__REQUIREMENT__. Taking the line with "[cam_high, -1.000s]" as the first and the line with "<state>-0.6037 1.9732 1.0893" as the last, set down the lines below exactly, pictures excluded.

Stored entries

* * * * * * *

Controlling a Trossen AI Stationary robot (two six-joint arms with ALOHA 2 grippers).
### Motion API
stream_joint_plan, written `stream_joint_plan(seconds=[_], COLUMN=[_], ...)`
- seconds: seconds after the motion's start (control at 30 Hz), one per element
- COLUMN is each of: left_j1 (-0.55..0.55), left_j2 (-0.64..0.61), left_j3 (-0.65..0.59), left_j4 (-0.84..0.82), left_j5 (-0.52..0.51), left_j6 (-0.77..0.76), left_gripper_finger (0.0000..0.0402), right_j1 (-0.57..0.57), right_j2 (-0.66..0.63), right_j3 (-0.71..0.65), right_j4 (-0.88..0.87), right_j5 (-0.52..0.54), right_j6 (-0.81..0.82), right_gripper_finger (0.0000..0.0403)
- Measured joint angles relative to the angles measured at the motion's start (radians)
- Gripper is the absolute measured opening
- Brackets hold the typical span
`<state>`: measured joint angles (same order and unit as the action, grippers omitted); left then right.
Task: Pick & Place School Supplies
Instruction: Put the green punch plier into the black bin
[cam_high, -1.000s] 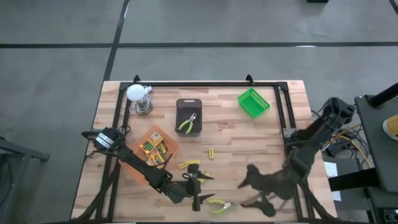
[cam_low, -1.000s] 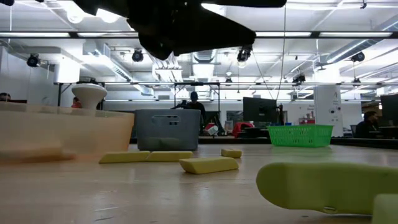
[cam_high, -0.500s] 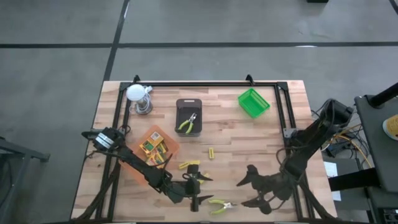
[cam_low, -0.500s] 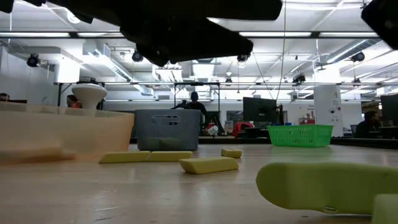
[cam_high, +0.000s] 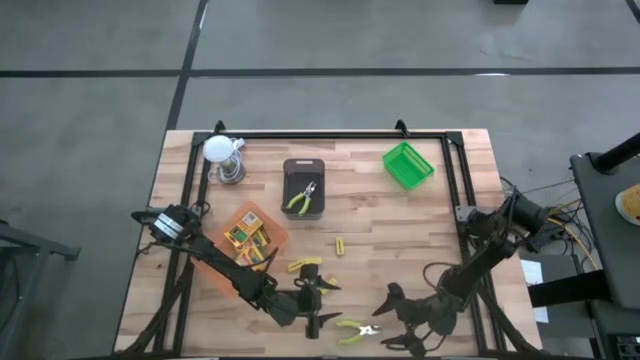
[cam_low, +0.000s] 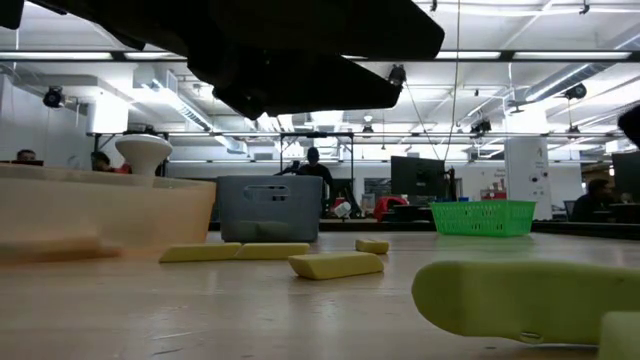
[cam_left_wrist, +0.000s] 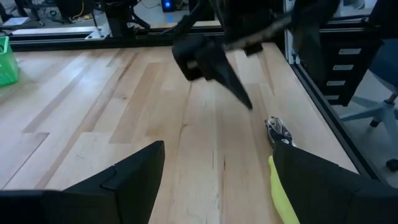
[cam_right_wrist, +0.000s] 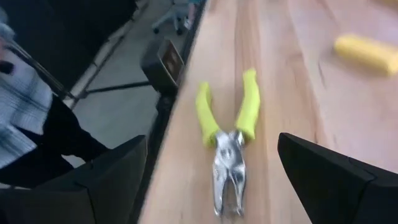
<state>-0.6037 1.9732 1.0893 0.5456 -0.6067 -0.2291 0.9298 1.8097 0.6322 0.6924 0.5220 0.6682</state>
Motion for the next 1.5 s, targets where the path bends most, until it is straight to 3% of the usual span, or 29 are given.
stream_joint_plan(seconds=[0.53,1.23,1.5], left_j1=[0.0,0.001,0.002], left_j2=[0.0,0.001,0.001], left_j3=[0.0,0.0,0.0], left_j4=[-0.018,-0.129,-0.131], left_j5=[0.003,0.009,0.008], left_j6=[-0.009,-0.015,-0.015], left_gripper_finger=[0.0305,0.0305,0.0305], right_j1=[0.0,0.001,-0.002], right_j2=[0.223,0.229,0.229], right_j3=[0.121,0.148,0.148], right_j4=[-0.009,-0.008,-0.009], right_j5=[0.087,0.071,0.076], right_j6=[0.048,0.071,-0.04], right_gripper_finger=[0.0354,0.0354,0.0354])
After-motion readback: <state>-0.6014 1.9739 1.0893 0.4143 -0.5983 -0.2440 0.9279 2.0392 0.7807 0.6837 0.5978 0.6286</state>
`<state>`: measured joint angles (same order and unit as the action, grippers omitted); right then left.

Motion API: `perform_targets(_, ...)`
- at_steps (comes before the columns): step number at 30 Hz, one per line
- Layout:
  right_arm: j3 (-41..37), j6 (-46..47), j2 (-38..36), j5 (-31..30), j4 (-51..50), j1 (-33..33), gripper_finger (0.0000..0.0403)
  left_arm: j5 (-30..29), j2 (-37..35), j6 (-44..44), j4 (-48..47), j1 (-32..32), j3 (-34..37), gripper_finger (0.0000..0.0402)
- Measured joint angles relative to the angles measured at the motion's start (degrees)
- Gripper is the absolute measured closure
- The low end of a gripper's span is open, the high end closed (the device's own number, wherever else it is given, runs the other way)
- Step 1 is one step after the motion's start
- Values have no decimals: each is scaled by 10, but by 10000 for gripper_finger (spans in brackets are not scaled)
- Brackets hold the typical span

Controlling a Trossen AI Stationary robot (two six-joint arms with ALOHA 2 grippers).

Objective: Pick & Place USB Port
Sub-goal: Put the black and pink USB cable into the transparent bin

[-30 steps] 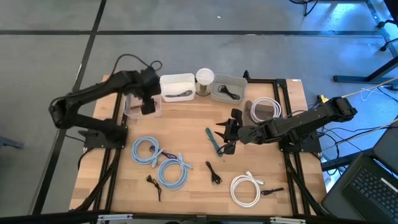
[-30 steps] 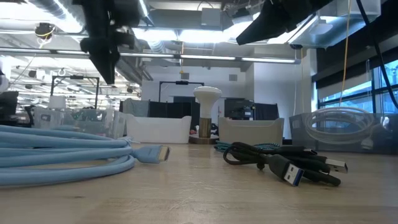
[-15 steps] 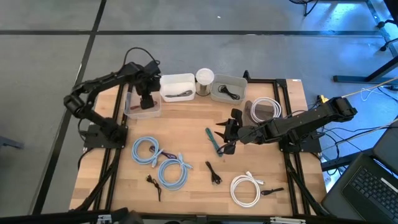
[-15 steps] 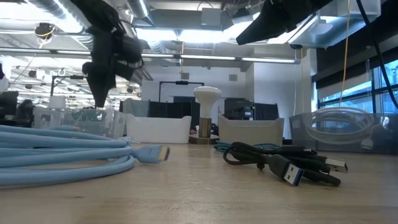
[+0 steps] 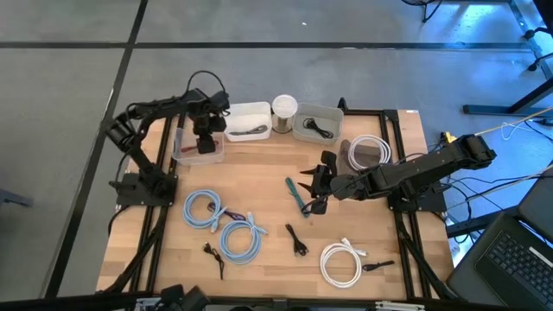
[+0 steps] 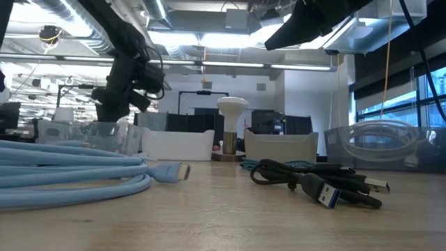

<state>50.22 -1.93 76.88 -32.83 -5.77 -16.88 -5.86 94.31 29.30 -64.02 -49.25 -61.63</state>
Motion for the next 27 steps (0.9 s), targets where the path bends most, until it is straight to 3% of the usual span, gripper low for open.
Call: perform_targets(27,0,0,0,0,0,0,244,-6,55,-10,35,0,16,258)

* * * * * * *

__RESULT BELOW__.
[cam_high, -1.000s] 
[cam_low, -1.000s] 
[cam_high, -0.500s] 
[cam_low, -0.500s] 
[cam_high, +0.000s] 
[cam_low, +0.000s] 
[cam_left_wrist, +0.000s] 
[cam_right_wrist, +0.000s] 
<state>-0.6037 1.9732 1.0893 0.5456 -0.6067 -0.2291 0.9298 1.8097 0.6322 0.6924 0.5220 0.6682</state>

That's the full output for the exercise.